Still, think about what your sibling, friend, or the significant individual important in your life has done since they started using. Do they borrow money from you? Have you been covering for them with their job? With your parents?
These kinds of actions can sometimes be signs of enabling or trying to protect the addicted individual in a way that actually makes it easier for them to use. Going to a therapist and discussing the effects of enabling can help you put an end to this problem and allow you to find the boundaries you need to help your loved one into treatment.
Get Your Loved One to Seek Help for Addiction
- Use “I” statements, such as “I feel…” or “I am worried…” This seems less accusatory to your loved one and will be less likely to escalate their feelings of being antagonized.
- Tell your loved one that you support them and will continue to do so if they seek treatment. However, you will not be able to support their habit, which is where setting boundaries comes in.
- Remind your loved one that they will not need to go through recovery alone. Tell them you will go to family or couples counseling with them and that you will help them work through their recovery every step of the way.

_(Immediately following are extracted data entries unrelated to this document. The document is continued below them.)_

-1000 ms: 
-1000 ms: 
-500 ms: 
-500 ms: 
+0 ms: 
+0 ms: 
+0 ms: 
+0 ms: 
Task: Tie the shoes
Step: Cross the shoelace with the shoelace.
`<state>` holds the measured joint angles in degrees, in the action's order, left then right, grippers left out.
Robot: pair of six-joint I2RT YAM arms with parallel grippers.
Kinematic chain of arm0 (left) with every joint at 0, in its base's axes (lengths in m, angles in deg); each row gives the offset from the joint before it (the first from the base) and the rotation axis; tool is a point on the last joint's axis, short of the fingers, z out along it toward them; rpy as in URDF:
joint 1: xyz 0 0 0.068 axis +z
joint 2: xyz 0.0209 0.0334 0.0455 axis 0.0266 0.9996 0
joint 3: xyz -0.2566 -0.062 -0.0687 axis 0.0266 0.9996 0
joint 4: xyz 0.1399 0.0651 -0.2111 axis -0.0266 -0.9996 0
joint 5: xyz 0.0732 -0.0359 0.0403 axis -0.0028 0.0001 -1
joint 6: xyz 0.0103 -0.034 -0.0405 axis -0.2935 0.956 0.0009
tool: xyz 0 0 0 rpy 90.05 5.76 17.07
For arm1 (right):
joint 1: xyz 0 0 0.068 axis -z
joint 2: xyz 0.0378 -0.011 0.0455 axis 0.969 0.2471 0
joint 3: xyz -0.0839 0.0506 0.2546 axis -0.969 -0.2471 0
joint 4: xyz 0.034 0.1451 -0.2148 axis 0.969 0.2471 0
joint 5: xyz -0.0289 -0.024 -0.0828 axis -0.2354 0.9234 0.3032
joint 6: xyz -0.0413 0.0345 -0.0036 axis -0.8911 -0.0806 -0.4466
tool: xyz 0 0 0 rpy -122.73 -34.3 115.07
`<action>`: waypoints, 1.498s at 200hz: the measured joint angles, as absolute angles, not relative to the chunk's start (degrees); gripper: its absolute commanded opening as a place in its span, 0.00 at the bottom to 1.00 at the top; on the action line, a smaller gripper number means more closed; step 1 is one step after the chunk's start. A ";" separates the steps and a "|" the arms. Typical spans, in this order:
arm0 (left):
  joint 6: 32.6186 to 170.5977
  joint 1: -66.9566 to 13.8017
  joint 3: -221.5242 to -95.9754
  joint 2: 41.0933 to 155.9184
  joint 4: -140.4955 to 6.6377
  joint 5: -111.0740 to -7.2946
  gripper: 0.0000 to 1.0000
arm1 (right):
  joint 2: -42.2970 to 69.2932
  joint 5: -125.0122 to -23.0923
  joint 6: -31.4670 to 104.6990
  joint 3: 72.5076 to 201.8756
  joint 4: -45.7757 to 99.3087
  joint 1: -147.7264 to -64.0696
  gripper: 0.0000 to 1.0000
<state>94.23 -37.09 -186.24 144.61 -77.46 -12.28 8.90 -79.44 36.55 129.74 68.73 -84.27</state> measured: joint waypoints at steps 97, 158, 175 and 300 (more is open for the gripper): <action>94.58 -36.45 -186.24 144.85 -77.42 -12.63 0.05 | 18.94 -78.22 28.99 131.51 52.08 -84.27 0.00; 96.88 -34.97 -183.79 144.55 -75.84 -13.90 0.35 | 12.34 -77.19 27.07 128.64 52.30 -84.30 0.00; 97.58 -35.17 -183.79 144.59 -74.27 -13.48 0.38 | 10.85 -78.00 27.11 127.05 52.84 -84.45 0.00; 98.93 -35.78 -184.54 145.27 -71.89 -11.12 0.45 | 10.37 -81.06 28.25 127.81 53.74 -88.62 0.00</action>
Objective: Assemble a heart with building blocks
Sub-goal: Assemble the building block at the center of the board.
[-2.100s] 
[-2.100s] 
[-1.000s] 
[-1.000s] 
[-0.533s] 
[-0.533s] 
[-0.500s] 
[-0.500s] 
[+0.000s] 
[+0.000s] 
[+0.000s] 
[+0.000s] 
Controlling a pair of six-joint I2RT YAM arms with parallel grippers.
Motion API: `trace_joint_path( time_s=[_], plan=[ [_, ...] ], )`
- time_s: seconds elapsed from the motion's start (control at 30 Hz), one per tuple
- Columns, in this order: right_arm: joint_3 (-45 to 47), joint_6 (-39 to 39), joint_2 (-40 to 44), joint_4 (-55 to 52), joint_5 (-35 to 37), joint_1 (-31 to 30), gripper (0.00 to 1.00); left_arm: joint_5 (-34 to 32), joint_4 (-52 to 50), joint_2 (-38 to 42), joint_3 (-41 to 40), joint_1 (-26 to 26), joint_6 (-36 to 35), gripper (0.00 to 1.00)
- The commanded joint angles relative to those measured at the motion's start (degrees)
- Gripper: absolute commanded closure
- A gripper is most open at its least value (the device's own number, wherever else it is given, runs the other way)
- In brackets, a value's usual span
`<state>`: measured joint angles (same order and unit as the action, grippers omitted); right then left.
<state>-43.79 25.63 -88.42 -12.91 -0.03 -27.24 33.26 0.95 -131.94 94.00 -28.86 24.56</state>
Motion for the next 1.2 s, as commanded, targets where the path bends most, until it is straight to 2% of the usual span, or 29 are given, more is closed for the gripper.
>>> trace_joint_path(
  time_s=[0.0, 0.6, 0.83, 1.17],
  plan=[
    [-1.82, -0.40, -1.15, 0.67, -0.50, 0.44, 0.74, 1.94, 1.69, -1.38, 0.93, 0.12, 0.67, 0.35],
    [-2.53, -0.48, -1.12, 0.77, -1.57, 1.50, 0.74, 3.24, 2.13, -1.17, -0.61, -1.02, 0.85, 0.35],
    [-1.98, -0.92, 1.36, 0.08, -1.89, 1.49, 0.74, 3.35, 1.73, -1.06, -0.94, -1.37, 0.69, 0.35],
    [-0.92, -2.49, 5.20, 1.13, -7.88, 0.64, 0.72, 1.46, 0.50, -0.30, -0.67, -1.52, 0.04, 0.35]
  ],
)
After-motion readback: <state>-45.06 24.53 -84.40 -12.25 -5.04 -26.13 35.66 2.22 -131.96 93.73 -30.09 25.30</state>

- Avoid getting angry and raising your voice. Whatever you do, stay calm. This will keep the discussion from being able to escalate too far.
- Reach out to professional interventionists and therapists. You shouldn’t have to go through this process alone.
- Before talking to your loved one, it can be extremely helpful to reach out to a professional rehab center first, so you have someplace already set up for your friend, family member, or spouse to go. Call(855) 815-9727 to speak with a treatment advisor for Westwind Recovery now and learn more about our facility.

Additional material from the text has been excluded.